ASSIGNMENT: Pull out every line below containing the word "cable".

╔══

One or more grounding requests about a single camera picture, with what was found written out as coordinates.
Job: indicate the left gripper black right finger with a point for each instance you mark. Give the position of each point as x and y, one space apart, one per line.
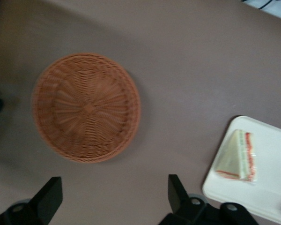
178 197

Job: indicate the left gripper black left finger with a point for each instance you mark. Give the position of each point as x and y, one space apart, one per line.
46 199

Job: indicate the triangle sandwich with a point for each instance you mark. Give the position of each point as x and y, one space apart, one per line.
234 157

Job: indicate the cream plastic tray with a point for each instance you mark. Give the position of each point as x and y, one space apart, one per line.
267 199

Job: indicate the brown round wicker basket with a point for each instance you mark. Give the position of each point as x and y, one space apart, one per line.
84 110

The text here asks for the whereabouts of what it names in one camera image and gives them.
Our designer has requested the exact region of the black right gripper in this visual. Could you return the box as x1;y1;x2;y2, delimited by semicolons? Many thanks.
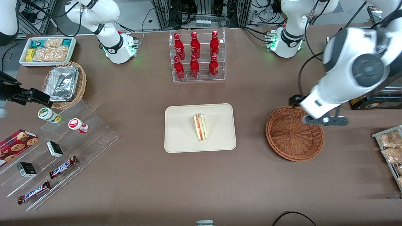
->
0;72;53;108

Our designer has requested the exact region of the triangular sandwich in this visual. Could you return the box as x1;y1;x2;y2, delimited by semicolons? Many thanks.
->
193;113;208;142

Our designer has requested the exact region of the brown wicker basket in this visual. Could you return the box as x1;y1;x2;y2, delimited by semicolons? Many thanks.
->
265;106;324;162

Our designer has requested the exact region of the light tan wicker basket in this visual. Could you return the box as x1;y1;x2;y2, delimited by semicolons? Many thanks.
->
42;61;87;110

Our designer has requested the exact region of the tray of packaged pastries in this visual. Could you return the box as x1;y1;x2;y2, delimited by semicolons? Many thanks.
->
372;125;402;192

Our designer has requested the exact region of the beige rectangular tray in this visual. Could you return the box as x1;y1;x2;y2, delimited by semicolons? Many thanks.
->
164;103;237;153

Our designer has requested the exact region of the green lid yogurt cup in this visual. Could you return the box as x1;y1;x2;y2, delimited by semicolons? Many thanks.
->
38;107;62;124

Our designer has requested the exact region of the aluminium foil container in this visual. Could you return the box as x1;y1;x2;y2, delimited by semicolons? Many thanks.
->
43;65;79;102

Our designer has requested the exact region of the red lid yogurt cup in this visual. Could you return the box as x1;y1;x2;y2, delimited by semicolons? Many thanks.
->
68;118;89;134

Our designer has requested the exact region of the clear bag of crackers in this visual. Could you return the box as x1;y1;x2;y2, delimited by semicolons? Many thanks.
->
44;38;63;48
32;46;69;62

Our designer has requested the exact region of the red cookie box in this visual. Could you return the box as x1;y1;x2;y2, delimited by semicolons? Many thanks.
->
0;129;40;167

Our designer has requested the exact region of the small black carton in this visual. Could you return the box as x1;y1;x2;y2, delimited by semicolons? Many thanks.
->
46;141;64;158
16;162;37;178

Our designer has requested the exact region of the white snack bin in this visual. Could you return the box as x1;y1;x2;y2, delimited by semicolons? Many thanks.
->
19;36;77;67

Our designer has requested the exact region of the clear acrylic stepped shelf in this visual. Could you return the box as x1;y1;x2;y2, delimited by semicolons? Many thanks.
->
0;99;119;211

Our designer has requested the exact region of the Snickers chocolate bar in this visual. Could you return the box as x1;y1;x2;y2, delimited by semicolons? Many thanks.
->
17;181;51;205
49;156;79;179

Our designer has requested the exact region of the black food warmer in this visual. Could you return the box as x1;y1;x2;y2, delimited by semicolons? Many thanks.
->
326;5;402;110

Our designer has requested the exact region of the red cola bottle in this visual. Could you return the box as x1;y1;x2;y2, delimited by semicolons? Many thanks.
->
190;32;201;59
210;30;220;58
209;55;219;78
174;33;186;61
174;56;185;80
190;55;200;78

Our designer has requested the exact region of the clear acrylic bottle rack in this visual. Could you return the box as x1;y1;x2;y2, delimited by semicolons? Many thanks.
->
169;28;226;83

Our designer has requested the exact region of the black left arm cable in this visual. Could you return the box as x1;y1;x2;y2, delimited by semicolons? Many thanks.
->
297;0;402;96

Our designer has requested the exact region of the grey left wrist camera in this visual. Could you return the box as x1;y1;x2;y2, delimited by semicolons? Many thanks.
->
303;116;349;126

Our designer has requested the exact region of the black floor cable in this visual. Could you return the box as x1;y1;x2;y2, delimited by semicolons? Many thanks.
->
272;211;318;226

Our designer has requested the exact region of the aluminium equipment frame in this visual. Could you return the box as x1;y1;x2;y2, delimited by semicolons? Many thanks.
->
150;0;252;31

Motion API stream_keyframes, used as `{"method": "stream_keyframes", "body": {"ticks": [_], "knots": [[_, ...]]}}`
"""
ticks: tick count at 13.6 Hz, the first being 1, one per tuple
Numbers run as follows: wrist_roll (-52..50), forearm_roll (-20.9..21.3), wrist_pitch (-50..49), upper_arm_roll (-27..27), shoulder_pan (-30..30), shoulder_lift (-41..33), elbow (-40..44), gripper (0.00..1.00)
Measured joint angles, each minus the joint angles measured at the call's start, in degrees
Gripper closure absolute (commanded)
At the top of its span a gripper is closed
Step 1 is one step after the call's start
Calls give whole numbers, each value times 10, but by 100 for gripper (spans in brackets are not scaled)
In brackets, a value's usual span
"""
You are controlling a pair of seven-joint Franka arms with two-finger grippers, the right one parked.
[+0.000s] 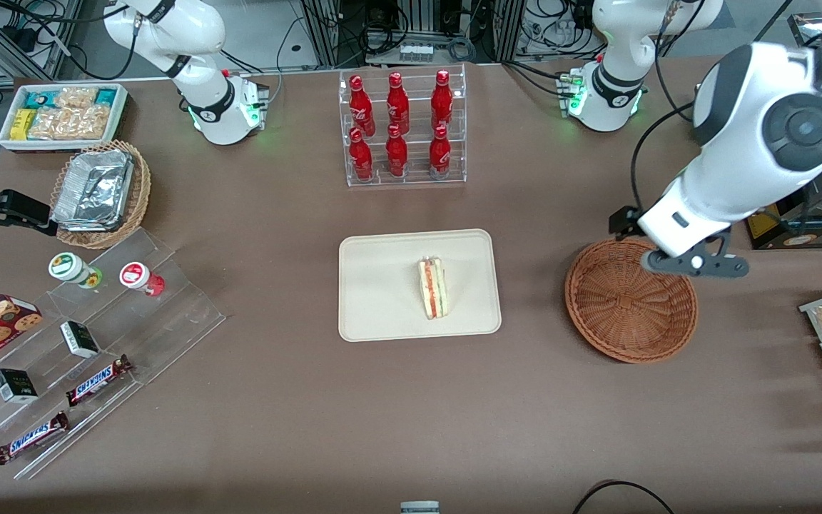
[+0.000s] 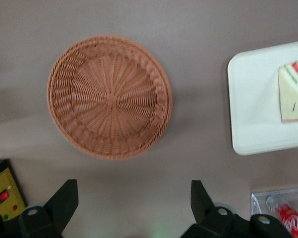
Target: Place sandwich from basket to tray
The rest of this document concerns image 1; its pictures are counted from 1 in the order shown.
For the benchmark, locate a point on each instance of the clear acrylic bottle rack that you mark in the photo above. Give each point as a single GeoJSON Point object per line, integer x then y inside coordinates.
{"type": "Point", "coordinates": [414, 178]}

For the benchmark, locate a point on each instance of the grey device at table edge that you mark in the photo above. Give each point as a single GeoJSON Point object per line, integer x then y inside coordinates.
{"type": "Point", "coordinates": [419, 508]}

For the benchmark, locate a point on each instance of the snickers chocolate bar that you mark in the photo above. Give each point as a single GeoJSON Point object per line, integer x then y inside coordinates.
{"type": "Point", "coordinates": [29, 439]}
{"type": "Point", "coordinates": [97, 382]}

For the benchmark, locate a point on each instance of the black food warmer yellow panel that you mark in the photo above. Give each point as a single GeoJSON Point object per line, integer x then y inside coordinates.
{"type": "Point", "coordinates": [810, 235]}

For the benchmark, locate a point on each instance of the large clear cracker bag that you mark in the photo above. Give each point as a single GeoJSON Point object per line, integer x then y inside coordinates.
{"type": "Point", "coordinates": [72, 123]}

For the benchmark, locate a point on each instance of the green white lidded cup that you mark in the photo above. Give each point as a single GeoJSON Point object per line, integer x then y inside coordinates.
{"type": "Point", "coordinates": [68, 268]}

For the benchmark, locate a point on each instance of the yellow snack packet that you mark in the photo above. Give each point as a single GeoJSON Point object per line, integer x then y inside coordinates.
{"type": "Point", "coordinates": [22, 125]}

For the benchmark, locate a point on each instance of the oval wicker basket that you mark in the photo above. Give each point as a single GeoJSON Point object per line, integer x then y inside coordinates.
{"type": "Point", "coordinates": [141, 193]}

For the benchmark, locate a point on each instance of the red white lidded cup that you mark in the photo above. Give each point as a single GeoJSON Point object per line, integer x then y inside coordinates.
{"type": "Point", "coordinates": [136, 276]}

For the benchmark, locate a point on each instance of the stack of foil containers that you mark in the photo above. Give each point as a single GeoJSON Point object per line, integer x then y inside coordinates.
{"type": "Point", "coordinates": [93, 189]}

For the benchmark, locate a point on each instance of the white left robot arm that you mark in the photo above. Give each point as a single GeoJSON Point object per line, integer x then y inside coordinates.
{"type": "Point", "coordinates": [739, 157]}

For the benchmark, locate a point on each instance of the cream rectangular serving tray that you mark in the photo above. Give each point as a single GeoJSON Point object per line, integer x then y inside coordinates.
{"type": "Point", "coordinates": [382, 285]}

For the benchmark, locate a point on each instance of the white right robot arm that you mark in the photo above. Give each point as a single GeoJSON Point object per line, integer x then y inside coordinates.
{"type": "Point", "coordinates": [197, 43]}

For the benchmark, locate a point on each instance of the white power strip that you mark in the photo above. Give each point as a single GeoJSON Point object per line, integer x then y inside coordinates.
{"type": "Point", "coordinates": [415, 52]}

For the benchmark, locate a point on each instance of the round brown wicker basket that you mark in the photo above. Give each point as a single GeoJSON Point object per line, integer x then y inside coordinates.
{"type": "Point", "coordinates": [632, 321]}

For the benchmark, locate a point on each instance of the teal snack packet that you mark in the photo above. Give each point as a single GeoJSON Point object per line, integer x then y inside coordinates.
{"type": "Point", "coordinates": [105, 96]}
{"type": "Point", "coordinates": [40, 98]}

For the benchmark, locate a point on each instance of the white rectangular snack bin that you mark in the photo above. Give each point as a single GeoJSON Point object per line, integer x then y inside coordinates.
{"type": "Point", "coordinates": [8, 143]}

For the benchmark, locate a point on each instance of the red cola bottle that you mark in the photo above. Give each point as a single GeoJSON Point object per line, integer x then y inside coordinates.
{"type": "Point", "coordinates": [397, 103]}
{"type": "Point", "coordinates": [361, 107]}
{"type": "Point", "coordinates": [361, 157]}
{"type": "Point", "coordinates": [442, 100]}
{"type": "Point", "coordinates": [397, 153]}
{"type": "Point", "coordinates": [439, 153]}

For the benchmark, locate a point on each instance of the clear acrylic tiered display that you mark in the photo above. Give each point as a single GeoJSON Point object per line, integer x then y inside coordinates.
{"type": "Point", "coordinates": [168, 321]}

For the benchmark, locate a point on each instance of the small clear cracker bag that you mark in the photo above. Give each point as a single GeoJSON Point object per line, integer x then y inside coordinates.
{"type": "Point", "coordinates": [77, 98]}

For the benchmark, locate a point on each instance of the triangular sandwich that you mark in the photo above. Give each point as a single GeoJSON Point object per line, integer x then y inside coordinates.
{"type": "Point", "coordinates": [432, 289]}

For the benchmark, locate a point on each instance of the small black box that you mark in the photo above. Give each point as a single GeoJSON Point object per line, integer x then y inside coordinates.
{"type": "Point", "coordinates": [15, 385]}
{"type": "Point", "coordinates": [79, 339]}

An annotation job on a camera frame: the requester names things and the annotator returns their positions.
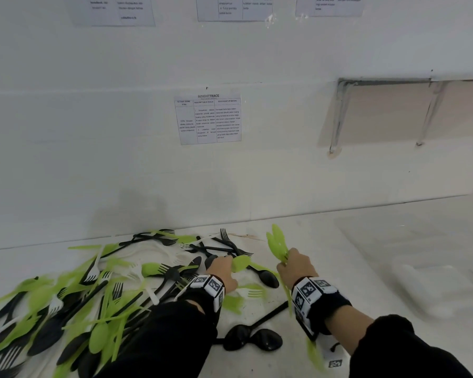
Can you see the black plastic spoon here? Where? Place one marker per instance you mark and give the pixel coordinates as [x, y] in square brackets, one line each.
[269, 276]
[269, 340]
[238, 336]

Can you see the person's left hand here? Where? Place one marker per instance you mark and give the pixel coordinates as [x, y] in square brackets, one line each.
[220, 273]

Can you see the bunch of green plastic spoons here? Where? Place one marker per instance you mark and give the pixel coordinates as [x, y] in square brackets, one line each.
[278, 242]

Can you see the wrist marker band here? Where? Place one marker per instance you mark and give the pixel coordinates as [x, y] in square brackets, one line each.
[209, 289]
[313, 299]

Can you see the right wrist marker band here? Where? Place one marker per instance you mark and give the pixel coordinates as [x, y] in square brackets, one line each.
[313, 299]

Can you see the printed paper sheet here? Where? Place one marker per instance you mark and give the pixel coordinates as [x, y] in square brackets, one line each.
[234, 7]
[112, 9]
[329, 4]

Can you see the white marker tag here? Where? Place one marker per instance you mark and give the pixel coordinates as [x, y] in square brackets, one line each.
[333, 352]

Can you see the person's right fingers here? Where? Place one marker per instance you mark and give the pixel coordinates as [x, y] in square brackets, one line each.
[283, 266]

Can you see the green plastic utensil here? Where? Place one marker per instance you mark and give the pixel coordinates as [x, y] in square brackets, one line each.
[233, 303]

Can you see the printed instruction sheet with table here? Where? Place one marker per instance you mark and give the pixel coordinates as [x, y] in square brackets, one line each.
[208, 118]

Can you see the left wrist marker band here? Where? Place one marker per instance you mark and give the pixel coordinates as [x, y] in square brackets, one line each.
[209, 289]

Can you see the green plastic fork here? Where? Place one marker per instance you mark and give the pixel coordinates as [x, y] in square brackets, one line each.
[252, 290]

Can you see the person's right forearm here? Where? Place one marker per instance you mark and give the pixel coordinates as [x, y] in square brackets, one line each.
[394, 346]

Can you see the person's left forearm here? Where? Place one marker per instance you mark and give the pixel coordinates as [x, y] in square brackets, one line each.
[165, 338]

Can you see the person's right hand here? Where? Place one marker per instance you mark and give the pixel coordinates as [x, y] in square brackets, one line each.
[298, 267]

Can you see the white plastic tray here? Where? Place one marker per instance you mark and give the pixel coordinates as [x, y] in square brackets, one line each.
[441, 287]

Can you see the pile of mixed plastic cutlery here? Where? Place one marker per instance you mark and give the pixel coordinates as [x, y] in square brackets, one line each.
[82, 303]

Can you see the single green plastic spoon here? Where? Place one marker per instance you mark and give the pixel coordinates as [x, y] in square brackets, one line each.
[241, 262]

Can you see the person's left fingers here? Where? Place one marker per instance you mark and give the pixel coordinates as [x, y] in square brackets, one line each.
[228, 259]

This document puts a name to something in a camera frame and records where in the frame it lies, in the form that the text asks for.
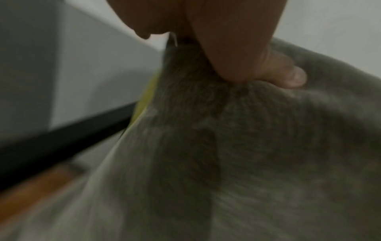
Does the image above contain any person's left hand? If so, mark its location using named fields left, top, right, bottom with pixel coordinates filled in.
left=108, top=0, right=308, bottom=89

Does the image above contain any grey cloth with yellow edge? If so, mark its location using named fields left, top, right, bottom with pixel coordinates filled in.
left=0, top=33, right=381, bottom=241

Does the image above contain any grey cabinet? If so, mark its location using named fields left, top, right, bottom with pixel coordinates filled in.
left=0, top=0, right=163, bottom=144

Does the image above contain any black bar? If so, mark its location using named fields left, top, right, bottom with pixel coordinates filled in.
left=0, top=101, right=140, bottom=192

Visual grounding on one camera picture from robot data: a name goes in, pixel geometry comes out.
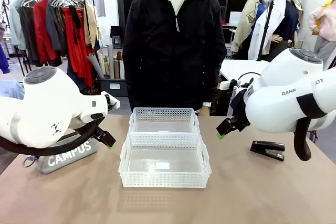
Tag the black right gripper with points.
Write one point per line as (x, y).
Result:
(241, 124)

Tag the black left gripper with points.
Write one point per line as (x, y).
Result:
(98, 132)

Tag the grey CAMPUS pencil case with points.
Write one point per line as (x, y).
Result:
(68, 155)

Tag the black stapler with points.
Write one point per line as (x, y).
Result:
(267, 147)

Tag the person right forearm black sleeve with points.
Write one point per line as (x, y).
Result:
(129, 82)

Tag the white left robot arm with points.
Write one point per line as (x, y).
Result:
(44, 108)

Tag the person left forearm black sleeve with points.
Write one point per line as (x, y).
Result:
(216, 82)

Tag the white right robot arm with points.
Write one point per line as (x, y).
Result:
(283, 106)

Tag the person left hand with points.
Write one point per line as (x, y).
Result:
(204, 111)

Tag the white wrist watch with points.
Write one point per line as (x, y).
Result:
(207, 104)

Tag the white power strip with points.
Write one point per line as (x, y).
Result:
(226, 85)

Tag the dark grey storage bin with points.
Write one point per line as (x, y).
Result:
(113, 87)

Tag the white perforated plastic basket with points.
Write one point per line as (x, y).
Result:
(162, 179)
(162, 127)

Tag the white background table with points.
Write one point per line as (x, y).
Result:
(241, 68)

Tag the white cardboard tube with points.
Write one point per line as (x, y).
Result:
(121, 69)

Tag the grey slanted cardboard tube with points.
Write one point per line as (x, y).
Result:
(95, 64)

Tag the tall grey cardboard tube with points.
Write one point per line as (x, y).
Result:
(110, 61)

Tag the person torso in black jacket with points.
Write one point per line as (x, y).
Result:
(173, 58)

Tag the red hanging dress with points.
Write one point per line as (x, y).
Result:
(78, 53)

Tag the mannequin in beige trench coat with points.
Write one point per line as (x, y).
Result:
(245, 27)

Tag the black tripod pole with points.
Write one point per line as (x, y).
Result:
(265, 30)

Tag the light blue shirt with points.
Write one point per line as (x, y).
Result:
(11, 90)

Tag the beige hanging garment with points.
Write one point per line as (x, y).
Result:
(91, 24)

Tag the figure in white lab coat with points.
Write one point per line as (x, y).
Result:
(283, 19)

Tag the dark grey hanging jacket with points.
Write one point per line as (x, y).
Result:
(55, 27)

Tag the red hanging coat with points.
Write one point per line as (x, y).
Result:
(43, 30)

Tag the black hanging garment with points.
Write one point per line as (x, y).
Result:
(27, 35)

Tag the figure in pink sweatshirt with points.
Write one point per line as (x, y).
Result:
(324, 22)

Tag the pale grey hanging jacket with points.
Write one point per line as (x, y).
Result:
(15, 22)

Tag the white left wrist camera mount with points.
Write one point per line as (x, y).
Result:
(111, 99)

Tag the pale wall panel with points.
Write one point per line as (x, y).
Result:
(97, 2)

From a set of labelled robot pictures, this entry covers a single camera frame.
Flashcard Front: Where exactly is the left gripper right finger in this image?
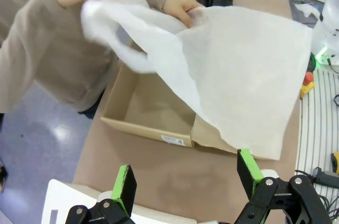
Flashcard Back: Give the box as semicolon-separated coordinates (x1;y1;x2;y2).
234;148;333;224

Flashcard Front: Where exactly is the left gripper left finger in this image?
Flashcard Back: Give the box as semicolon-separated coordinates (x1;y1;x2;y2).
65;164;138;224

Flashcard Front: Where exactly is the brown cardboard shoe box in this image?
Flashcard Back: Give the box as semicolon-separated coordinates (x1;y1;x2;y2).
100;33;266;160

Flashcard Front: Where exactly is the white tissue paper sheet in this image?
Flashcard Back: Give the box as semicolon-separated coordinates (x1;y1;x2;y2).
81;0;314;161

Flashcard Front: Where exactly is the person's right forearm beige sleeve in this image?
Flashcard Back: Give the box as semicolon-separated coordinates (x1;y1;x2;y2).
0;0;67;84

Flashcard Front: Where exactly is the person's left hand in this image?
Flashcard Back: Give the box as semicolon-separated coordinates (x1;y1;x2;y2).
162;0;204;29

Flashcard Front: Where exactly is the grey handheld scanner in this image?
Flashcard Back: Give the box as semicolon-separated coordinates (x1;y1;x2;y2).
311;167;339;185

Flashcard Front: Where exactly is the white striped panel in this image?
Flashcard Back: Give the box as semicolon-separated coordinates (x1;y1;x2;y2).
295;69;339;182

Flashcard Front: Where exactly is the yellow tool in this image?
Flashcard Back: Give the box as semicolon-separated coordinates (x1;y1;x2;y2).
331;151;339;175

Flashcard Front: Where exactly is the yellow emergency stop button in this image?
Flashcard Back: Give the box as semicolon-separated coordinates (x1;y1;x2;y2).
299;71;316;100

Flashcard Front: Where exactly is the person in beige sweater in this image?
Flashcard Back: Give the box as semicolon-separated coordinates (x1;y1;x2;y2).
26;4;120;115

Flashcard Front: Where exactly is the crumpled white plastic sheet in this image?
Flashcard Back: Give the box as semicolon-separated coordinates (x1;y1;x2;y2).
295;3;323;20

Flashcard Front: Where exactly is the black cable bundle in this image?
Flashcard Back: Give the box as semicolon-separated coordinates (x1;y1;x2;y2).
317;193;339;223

╚══

OUTPUT FOR THIS TASK:
Our designer has requested the exact region of the black left arm cable in this visual. Could you return the box as x1;y1;x2;y2, delimited by semicolons? Many thanks.
Our designer has requested the exact region of the black floor cable in this visual. Could you return the box as x1;y1;x2;y2, delimited by semicolons? Many thanks.
Flashcard Front: Where exactly is the black cable bundle in this image?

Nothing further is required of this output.